Você já se perguntou por que, mesmo com o Brasil avançando em educação e distribuição de renda nos últimos anos, certas desigualdades parecem não ceder? Um novo estudo responde essa pergunta com números concretos — e os resultados são difíceis de ignorar.
O Índice de Justiça Econômica Racial, conhecido pela sigla IJER, é um levantamento que mede como raça e gênero influenciam o acesso de diferentes grupos da população brasileira a renda, educação, emprego e moradia. Em termos simples: ele mostra quem tem mais e quem tem menos no Brasil, separando os dados por cor de pele e sexo. O índice foi divulgado pela Fundação Grupo Volkswagen em parceria com o Fundo Agbara, instituição voltada ao apoio de mulheres negras no Brasil, e analisou dados do Instituto Brasileiro de Geografia e Estatística (IBGE) e do Instituto de Pesquisa Econômica Aplicada (Ipea) entre 2016 e 2023.
Por que esse estudo importa agora? Porque ele cobre um período de sete anos que inclui crises econômicas, a pandemia de Covid-19 e uma posterior recuperação. Se algum momento seria capaz de embaralhar as posições na pirâmide social brasileira, seria esse. Mas, como mostram os dados reportados pelo g1.globo.com, a estrutura de desigualdade permaneceu praticamente inalterada ao longo de todo o período.

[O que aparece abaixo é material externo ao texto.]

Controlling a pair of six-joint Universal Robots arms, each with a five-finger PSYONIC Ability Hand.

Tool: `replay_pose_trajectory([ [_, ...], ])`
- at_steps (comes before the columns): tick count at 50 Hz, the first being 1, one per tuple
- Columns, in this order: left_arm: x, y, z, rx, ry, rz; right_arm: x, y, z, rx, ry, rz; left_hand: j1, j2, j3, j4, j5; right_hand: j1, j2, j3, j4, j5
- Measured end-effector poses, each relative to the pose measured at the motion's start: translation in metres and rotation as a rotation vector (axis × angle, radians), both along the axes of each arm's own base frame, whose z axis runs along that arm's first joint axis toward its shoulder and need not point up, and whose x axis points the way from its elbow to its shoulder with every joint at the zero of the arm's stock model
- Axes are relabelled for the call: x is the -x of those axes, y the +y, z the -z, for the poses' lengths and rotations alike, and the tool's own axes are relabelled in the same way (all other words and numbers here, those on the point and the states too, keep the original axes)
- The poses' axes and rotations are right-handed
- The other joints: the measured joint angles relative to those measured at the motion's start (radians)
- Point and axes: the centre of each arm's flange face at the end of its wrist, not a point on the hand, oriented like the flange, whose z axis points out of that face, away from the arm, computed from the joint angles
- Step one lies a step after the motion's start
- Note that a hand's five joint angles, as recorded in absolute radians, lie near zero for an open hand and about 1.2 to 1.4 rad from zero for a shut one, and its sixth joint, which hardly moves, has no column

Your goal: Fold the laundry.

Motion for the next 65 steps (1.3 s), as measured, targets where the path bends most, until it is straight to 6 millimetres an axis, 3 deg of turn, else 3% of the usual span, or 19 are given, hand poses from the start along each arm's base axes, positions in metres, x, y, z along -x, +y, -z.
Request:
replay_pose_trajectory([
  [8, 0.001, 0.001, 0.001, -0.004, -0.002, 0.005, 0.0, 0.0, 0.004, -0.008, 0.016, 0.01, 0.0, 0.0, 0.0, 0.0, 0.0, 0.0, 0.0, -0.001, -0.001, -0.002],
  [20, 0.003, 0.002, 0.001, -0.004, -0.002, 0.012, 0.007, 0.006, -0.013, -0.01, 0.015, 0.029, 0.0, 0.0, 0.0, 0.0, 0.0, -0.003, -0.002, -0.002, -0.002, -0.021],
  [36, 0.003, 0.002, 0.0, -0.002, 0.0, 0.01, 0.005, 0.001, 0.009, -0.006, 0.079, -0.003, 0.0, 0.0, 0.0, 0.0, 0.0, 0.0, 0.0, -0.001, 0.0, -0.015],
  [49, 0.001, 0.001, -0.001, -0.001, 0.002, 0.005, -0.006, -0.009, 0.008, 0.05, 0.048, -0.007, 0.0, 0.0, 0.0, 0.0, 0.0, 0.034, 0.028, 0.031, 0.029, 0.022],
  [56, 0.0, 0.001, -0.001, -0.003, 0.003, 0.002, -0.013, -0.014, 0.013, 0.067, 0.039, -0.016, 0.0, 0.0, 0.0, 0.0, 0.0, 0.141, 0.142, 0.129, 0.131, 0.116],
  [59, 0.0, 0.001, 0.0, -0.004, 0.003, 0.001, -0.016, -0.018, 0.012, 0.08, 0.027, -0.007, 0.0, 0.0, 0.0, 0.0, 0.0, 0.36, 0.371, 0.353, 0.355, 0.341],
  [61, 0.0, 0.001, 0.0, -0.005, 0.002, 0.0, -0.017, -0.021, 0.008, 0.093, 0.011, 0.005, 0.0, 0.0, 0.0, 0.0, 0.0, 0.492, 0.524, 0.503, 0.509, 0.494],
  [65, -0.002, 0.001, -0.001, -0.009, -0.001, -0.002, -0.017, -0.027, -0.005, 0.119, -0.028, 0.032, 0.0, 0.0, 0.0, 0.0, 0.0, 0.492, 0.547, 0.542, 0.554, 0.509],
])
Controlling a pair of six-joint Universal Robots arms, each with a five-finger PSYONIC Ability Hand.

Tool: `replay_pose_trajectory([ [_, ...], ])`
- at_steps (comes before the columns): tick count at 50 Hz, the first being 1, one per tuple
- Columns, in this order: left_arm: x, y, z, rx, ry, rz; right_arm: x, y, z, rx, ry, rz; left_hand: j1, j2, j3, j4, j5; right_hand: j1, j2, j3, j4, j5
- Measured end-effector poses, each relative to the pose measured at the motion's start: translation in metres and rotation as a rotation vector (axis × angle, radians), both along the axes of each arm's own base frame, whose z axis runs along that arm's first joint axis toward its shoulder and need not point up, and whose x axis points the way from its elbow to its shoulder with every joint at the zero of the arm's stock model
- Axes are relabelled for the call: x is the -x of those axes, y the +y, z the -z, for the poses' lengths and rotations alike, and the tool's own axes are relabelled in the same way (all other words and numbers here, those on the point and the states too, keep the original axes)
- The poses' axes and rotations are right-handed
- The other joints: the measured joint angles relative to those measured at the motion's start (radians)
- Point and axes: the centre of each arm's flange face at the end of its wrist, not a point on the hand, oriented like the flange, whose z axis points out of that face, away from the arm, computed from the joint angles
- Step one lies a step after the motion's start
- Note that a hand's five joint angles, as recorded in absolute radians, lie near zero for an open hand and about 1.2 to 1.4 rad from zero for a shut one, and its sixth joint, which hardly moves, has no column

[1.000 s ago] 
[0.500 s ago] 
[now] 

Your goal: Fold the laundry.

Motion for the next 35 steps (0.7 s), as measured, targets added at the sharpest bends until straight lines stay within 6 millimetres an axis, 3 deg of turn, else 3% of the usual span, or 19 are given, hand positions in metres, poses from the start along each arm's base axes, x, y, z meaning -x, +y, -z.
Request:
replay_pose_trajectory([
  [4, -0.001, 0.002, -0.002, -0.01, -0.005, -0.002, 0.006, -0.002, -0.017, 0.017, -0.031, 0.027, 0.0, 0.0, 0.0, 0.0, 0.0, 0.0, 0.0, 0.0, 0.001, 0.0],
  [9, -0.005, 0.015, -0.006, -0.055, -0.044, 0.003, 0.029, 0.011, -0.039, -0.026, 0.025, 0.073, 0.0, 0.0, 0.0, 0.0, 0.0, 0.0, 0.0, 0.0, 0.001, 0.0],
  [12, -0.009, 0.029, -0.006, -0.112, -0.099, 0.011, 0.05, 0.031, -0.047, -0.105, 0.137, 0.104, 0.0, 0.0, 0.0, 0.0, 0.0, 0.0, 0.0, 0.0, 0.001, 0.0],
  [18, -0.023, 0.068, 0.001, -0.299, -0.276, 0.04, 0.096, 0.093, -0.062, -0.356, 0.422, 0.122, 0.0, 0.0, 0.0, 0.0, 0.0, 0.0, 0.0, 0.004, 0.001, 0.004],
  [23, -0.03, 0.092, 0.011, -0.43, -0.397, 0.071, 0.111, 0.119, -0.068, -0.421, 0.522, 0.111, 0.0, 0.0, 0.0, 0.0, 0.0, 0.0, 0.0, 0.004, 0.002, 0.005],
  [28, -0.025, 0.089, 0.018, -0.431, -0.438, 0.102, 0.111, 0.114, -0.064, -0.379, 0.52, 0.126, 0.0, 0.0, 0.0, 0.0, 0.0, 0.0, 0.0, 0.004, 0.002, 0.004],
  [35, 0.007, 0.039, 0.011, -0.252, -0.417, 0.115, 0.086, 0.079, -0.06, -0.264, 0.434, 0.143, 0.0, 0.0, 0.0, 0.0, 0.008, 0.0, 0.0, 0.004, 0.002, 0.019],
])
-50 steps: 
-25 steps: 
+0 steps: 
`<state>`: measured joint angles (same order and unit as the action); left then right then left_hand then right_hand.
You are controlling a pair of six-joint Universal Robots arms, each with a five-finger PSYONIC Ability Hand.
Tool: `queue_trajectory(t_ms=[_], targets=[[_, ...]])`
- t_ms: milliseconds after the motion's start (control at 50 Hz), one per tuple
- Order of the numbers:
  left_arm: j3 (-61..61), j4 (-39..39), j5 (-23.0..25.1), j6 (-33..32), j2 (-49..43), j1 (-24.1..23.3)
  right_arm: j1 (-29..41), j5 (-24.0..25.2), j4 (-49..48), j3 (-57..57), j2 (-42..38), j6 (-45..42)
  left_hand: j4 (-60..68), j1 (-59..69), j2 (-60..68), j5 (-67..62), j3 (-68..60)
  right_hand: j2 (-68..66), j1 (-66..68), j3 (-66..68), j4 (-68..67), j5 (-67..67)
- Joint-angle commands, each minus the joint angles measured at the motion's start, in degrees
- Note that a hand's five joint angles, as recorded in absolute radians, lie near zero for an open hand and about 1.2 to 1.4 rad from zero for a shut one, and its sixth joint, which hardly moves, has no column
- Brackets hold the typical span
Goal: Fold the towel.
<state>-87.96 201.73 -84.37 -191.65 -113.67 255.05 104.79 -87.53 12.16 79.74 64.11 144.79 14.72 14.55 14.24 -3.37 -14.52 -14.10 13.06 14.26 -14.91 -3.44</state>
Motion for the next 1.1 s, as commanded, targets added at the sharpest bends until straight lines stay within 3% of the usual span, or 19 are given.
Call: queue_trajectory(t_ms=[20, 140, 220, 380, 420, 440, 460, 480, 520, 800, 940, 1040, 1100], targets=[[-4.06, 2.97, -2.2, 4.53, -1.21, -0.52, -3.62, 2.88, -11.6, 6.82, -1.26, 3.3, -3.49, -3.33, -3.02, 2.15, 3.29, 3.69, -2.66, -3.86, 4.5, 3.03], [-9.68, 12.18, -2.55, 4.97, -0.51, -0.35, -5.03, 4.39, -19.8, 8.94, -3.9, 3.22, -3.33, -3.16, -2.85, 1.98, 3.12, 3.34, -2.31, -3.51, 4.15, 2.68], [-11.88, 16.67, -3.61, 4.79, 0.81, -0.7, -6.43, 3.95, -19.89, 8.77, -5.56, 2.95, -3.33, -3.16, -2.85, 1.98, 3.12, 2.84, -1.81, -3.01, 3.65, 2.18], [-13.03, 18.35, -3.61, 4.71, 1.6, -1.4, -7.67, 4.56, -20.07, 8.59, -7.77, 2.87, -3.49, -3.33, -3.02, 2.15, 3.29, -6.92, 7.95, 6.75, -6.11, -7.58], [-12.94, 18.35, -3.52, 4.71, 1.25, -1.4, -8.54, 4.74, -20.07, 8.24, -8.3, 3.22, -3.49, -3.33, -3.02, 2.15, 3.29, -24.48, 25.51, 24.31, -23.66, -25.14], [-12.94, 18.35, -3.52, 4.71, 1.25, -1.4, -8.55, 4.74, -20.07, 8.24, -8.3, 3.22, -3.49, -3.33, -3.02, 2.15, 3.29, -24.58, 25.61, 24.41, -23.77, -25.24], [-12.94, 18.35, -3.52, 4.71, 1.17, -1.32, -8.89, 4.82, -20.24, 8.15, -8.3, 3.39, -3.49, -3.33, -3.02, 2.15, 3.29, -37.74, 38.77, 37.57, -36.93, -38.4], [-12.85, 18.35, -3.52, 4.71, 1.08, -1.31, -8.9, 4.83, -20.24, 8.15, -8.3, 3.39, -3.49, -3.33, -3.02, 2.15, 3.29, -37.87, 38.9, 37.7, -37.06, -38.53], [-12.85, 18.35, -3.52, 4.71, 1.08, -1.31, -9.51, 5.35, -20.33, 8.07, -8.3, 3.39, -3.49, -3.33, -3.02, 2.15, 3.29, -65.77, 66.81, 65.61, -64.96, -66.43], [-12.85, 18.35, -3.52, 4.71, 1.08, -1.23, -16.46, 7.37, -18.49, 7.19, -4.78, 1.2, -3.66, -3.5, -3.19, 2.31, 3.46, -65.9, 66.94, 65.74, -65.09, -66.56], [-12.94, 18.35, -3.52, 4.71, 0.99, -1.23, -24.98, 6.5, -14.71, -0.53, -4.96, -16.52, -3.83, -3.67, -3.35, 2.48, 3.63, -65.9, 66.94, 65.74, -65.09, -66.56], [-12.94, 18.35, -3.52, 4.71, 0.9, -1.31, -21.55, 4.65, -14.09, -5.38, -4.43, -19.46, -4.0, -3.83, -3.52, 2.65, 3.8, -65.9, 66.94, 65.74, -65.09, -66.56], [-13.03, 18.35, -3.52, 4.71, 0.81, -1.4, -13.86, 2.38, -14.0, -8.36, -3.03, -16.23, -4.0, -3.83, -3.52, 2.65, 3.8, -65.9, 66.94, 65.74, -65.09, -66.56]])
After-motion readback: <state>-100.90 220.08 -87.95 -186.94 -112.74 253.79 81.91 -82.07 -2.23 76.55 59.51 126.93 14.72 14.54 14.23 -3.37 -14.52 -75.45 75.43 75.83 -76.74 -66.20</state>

O que os números dizem exatamente? Em 2016, a renda domiciliar per capita — ou seja, o valor médio de renda por pessoa dentro de um domicílio — das mulheres negras era de R$ 862,98. No mesmo ano, a renda dos homens brancos chegava a R$ 1.821,55. Isso significa que, já naquele ano, uma mulher negra vivia com menos da metade do que um homem branco tinha disponível para si.
Em 2023, a diferença se manteve quase idêntica em proporção: mulheres negras registraram renda domiciliar per capita de R$ 1.191,66, enquanto homens brancos chegaram a R$ 2.381,43. Ou seja, a renda de ambos os grupos cresceu em valores absolutos — o que é uma boa notícia —, mas a distância entre eles ficou praticamente no mesmo lugar. Em termos práticos, a mulher negra brasileira segue recebendo, em média, cerca de 50% do que recebe um homem branco.